Jakarta – kabar duka menyelimuti dunia literasi Indonesia. Penulis inspiratif, Pipiet Senja, meninggal dunia setelah lama berjuang melawan penyakit talasemia.
Pipiet Senja dikenal luas sebagai sosok yang berdedikasi tinggi dan menjadi inspirasi bagi banyak penulis muda.
Pegiat literasi, Sastri Bakry, menyampaikan rasa kehilangan mendalam atas kepergian Pipiet Senja. Ia menganggap Pipiet sebagai guru yang membuka jalannya ke penerbit besar.
“Banyak jasa dan pahalanya untuk saya khususnya dan dunia literasi umumnya,” ungkap sastri.
Sastri mengenang Pipiet sebagai sosok yang ikhlas mendorong penulis lain untuk maju. Ia tidak merasakan persaingan yang sering terjadi di kalangan penulis.

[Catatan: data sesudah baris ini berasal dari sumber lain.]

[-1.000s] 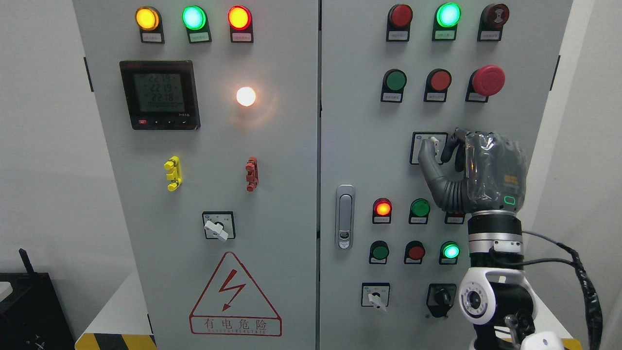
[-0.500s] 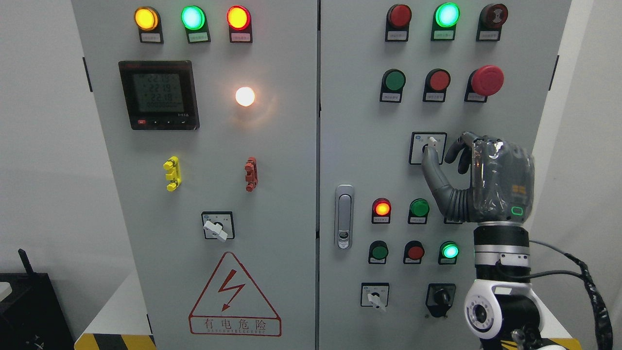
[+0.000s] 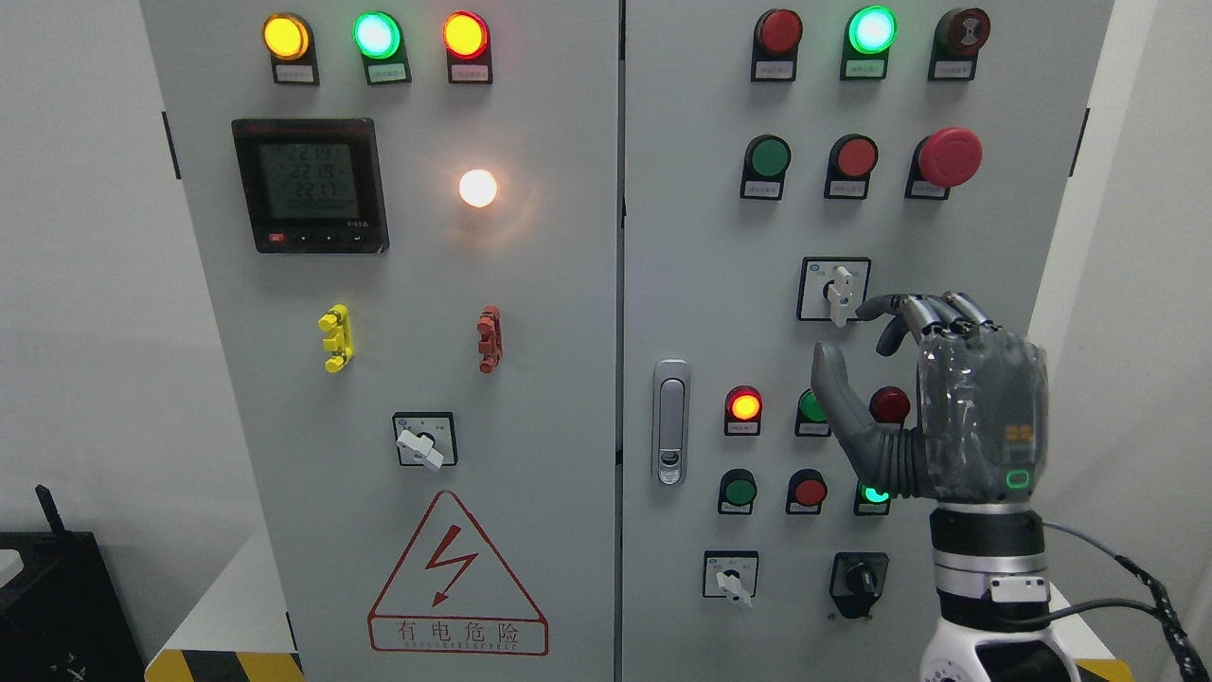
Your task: Rotate and turn off gray switch
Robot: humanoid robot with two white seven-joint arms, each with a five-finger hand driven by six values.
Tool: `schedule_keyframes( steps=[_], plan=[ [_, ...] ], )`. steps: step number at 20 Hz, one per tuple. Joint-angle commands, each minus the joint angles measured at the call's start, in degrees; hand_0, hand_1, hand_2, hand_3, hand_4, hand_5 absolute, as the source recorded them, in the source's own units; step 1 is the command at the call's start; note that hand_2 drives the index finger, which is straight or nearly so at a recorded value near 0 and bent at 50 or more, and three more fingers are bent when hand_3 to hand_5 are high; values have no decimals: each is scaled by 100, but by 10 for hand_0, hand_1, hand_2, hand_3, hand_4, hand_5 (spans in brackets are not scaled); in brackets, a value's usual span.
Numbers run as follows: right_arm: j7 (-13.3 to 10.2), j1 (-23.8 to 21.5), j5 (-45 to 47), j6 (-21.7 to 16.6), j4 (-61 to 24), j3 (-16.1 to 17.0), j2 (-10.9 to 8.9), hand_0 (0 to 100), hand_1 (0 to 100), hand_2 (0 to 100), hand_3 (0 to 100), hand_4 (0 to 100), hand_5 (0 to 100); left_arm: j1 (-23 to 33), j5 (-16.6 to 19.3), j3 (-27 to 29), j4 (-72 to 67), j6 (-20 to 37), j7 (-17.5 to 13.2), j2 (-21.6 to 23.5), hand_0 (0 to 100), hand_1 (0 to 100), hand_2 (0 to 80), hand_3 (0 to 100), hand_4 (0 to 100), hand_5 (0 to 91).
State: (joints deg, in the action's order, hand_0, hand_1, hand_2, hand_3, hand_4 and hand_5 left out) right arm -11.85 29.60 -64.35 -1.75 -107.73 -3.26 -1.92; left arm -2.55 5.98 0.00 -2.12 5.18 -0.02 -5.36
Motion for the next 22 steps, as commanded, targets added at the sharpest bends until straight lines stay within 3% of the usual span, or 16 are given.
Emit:
schedule_keyframes(
  steps=[1,4,7,22],
  plan=[
    [-19,-332,10,-352,-398,45,-63,440,156,266,369,198,130,0,0,184,-8,0,2,0,120,389,0,0,0,0],
    [51,-323,10,-432,-415,54,-71,410,149,209,255,95,26,0,0,184,-8,0,2,0,120,389,0,0,0,0],
    [95,-323,10,-432,-433,54,-106,369,152,155,199,41,0,0,0,184,1,0,2,0,120,389,0,0,0,0],
    [95,-454,19,-432,-600,123,-115,307,183,182,217,49,0,0,0,184,-8,0,2,0,120,389,0,0,0,0]
  ],
)
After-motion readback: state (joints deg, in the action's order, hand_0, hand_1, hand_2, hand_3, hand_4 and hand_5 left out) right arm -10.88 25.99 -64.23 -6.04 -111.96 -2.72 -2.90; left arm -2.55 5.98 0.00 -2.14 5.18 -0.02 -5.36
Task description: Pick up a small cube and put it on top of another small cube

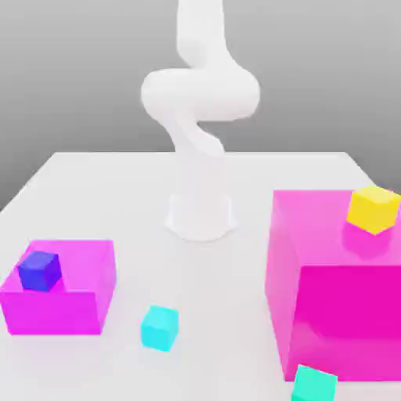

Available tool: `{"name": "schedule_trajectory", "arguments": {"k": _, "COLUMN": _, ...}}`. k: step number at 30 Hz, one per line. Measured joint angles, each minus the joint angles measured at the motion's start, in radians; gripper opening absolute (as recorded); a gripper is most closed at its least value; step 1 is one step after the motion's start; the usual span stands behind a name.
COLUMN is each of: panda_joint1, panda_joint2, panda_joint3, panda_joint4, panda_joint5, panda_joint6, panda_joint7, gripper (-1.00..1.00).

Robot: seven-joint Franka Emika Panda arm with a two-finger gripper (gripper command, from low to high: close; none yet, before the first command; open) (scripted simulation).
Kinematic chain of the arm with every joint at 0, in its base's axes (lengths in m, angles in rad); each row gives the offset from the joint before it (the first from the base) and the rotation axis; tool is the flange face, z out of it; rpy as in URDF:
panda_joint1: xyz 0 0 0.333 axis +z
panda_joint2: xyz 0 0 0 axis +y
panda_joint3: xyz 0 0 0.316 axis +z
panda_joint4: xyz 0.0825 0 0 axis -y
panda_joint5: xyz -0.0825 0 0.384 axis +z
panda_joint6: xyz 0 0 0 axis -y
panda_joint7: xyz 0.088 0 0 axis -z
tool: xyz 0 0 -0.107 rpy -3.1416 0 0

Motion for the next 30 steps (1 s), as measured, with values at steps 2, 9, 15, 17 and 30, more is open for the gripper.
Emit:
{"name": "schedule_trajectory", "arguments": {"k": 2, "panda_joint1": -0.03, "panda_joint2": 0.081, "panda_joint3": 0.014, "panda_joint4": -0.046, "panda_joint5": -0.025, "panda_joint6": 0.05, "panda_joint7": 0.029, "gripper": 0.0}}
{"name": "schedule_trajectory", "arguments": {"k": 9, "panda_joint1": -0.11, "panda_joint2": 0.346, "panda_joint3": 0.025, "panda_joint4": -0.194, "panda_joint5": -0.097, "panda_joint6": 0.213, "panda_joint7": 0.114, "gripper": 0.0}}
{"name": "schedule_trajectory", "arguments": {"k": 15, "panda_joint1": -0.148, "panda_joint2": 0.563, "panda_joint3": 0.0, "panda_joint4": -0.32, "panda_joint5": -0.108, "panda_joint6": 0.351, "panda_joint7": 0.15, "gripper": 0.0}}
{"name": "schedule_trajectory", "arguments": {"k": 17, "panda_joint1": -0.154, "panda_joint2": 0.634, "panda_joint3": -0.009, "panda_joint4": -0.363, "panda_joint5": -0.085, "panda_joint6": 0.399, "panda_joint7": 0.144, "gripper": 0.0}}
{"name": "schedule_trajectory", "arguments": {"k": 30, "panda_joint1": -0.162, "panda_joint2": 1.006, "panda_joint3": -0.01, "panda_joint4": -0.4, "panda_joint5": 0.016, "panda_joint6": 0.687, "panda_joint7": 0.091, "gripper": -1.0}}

“Pipiet Senja dengan ikhlas mendorong setiap penulis untuk bergerak maju. Tak sedikit pun rasa persaingan ada di dirinya,” kenang Sastri.
Semangat Pipiet Senja tak pernah padam meski harus berjuang melawan penyakitnya. Sastri menceritakan bagaimana Pipiet tetap menyempatkan diri menjadi ketua panitia diskusi bukunya meski kondisinya sedang tidak sehat.
“Semangatnya tak pernah pudar meski berkursi roda,” kata Sastri.
Kepergian Pipiet Senja meninggalkan duka mendalam bagi keluarga, teman, murid, pembaca, dan penggemarnya. Warisan karyanya akan terus hidup dan menginspirasi banyak orang.